Sobre los Votos Negativos

La semana pasada se le dió media sanción en la Cámara de Diputados de la Nación al proyecto de ley de extracción de ADN para la identificación de hijos de desaparecidos. En la oportunidad hubo pocos votos en contra, apenas 32, pero de ellos una interesante cantidad fueron de legisladores cordobeses. Algunos le hicieron honor en este acto a su pasado conservador y otros fueron aparentemente en contramano de su propia historia personal.

A los esperables votos negativos de los radicales Oscar Aguad, Silvia Storni y Heriberto Martínez , se le sumó el de Griselda Baldata, otrora referente del progresismo del interior y hoy parte de la CC - ARI, quien eligió el sinuoso y contradictorio camino que Lilita Carrió ha marcado.

El mismo derrotero prefirió Norma Morandini, quien alguna vez fue identificada como una pluma de la centroizquierda y hoy corre por derecha al propio Luis Juez, fiel -quizás- a los designios del Grupo Clarín a quien sirve como periodista en la Revista Viva. Lo interesante es que Morandini fue electa como Diputada Nacional en el año 2005 representando al Partido Nuevo y luego de que Sonia Torres, histórica referente de Abuelas de Plaza de Mayo de Córdoba, le rechazara a Juez el ofrecimiento de encabezar sus listas.

Menos de dos años más tarde Morandini abjuró del juecismo en una durísima carta con afilados dardos verbales contra el estilo político de Luisito, pero dos años después, en este 2009, aceptó gustosa al mismo sujeto que denostaba, para acompañarle en la fórmula de senadores.
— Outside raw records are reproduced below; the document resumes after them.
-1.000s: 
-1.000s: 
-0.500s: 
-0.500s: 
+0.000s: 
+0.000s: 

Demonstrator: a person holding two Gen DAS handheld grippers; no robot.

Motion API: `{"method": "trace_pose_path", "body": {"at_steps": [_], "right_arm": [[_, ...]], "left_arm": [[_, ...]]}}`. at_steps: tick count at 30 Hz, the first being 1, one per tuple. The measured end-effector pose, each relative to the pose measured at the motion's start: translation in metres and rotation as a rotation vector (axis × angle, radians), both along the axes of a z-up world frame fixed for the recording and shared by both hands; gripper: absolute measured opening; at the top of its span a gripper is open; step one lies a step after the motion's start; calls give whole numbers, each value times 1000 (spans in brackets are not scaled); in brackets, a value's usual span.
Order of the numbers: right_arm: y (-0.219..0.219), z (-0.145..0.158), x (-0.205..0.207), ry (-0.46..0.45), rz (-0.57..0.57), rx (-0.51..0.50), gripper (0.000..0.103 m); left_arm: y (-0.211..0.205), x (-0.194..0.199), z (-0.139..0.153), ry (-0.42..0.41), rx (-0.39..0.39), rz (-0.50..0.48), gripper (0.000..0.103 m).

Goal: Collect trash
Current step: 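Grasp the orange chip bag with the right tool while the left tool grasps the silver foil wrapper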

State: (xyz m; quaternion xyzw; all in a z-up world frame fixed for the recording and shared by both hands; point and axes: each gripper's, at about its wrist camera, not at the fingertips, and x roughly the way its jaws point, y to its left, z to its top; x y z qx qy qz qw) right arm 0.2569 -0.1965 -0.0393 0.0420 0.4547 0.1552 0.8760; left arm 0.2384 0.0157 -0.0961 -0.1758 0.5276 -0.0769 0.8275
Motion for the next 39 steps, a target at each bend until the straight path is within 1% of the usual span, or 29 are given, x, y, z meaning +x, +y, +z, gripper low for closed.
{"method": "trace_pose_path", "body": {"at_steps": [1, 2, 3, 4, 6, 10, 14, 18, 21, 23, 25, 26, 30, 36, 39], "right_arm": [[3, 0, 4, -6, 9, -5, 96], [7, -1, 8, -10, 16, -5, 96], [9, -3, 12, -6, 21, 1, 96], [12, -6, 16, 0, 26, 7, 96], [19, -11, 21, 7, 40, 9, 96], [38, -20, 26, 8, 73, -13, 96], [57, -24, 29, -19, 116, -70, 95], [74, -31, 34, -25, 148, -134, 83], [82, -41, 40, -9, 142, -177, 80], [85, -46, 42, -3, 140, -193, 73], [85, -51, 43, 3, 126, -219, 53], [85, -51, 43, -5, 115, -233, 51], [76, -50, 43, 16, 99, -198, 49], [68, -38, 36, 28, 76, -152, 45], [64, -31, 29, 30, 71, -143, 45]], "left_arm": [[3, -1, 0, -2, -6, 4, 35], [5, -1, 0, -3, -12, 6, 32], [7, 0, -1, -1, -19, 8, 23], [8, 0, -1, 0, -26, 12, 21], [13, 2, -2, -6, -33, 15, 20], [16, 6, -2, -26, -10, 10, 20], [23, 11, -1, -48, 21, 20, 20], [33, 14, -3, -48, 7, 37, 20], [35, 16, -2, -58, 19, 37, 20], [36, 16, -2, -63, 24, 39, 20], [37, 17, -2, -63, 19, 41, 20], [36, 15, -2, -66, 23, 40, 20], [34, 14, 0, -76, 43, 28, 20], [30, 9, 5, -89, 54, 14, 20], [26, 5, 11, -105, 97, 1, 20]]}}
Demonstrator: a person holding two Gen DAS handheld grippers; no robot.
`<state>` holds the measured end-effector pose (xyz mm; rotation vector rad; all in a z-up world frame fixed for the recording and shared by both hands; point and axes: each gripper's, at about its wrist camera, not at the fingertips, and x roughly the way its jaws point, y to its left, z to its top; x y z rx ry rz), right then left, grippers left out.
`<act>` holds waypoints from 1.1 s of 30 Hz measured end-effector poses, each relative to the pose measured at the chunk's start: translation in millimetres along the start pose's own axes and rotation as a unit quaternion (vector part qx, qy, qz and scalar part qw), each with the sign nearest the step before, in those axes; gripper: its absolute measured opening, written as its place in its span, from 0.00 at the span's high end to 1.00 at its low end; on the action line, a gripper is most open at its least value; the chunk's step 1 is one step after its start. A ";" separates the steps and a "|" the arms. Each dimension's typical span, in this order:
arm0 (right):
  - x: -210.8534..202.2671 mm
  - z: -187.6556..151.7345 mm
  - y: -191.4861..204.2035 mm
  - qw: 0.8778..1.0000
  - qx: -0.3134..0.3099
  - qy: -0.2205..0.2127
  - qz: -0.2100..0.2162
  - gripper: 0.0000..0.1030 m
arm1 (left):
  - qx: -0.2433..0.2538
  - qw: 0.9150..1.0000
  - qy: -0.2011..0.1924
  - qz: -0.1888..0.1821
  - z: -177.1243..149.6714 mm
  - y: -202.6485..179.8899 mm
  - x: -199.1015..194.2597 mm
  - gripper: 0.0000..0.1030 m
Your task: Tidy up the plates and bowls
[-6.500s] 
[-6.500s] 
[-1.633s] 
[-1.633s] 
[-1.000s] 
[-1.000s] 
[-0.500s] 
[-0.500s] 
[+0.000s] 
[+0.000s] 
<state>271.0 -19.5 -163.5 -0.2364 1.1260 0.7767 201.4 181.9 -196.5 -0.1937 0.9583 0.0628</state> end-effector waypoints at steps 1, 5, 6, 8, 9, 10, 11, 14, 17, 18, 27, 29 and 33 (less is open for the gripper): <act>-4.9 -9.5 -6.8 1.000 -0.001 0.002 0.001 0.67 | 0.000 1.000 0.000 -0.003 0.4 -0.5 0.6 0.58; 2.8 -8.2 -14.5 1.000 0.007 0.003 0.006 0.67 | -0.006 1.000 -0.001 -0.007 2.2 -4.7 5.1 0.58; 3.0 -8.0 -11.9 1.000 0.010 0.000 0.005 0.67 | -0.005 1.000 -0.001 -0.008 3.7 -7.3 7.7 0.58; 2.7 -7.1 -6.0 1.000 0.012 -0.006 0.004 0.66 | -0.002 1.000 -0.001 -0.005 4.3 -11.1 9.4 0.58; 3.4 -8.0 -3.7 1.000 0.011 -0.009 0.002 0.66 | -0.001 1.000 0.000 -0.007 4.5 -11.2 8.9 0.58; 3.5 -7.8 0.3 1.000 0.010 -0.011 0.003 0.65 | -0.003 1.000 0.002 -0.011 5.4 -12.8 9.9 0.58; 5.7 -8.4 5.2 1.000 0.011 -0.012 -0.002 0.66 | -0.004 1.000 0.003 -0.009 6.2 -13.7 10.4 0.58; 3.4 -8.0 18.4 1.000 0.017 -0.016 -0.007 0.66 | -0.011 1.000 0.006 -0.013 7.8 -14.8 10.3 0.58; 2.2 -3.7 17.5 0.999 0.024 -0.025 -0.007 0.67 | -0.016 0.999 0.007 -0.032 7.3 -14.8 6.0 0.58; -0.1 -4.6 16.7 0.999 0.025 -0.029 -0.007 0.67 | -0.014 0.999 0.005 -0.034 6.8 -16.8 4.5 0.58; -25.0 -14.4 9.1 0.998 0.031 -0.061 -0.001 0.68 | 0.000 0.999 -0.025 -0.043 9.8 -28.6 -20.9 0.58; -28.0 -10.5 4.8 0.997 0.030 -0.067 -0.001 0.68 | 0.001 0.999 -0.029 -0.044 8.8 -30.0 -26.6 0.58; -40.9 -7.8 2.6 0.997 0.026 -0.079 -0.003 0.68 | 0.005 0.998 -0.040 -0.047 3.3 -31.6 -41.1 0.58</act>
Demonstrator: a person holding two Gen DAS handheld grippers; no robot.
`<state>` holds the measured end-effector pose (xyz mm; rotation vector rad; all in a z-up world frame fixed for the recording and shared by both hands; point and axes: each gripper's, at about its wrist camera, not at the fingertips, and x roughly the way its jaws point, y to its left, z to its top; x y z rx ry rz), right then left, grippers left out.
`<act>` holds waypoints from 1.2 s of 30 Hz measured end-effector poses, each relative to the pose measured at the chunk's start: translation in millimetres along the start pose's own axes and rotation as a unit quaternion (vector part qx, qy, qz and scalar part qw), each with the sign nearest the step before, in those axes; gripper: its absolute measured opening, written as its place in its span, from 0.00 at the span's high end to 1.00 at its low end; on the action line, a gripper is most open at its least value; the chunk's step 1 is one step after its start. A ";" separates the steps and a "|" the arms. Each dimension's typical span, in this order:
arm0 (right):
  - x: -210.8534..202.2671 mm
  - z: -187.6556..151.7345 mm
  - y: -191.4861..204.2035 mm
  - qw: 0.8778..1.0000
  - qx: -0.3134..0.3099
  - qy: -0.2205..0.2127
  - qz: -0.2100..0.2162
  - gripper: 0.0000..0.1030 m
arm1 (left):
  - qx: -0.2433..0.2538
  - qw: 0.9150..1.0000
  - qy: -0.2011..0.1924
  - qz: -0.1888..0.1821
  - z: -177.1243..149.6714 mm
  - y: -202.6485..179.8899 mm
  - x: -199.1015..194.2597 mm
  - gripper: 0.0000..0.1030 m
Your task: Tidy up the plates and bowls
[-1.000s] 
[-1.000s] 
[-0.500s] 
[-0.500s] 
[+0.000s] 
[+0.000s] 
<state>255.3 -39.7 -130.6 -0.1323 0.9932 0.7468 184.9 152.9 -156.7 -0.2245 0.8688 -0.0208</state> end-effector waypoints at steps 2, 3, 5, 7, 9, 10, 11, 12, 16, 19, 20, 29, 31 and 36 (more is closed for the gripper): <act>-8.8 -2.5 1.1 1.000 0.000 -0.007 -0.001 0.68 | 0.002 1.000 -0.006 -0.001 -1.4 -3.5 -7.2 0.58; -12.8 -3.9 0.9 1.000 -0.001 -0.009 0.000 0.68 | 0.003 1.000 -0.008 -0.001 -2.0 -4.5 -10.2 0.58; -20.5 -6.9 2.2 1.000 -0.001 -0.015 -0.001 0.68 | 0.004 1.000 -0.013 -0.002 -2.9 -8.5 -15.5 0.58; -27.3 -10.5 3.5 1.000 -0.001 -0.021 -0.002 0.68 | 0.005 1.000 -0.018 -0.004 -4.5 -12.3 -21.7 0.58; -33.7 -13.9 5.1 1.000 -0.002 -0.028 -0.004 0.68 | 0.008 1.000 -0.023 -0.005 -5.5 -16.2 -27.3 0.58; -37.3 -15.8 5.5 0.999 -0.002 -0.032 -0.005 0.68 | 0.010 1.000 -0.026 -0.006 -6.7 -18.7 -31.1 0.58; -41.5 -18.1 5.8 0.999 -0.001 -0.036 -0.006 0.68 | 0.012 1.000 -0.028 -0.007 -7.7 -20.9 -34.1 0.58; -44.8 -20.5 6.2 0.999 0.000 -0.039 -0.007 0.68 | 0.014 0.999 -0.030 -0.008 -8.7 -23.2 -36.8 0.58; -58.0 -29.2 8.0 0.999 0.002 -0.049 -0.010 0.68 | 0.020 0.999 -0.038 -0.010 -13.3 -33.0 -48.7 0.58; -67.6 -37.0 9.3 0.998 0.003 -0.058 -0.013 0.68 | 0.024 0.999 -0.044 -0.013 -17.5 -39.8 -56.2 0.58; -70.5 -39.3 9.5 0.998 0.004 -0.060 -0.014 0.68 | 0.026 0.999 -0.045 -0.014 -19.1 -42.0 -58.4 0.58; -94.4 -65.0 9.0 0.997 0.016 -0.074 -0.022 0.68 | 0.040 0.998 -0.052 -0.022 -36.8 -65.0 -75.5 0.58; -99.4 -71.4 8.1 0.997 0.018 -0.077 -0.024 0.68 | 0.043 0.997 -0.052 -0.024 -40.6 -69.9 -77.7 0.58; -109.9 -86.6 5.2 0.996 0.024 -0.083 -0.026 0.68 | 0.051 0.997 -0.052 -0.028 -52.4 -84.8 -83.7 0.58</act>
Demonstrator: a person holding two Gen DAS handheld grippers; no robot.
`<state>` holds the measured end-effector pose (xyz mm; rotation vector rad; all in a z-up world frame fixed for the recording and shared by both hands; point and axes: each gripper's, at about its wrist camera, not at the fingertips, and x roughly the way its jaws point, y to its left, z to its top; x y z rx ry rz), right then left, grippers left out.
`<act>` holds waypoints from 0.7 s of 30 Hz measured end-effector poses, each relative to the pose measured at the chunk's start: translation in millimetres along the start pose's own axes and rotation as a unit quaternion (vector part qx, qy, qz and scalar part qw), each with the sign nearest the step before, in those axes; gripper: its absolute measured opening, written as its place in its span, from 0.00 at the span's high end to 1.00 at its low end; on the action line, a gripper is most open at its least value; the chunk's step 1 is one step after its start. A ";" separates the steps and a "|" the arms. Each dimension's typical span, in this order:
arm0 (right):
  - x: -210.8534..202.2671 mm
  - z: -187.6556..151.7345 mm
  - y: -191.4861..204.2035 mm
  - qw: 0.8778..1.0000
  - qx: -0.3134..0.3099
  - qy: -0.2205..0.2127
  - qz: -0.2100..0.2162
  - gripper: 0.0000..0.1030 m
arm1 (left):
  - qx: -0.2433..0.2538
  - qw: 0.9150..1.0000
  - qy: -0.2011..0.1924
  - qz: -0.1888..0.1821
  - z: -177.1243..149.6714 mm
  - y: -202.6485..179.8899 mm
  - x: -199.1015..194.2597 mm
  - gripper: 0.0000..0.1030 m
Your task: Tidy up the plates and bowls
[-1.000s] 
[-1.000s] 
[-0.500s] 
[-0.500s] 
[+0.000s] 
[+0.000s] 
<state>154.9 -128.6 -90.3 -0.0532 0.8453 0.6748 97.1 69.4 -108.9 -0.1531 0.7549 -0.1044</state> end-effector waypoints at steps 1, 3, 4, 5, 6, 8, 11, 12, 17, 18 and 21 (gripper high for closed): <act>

Pero quien quiera ver en esto una actitud veleta se equivoca, porque Norma tiene una línea de conducta intachable (de derecha, pero incuestionable) y que se reflejó muy bien en un reciente debate epistolar entre una periodista de Córdoba, Katy García, y ella, cuando se discutía la Ley de Medios. Entre otras lindezas Morandini -quien tiene hermanos desaparecidos- dijo lo siguiente:

No voy a ser yo la que te advierta sobre mi trayectoria. Vivo con enorme serenidad, porque yo no tengo que sobreactuar los derechos humanos y a la democracia y a mis hermanos no los mató sólo la dictadura sino la intolerancia de sus propios compañeros. (El debate completo en el Blog El Dirigible)

Clara como el agua clara, Morandini no solo cree en los dos demonios sino que en cada acto legislativo les hace un altar. El suyo era voto cantado.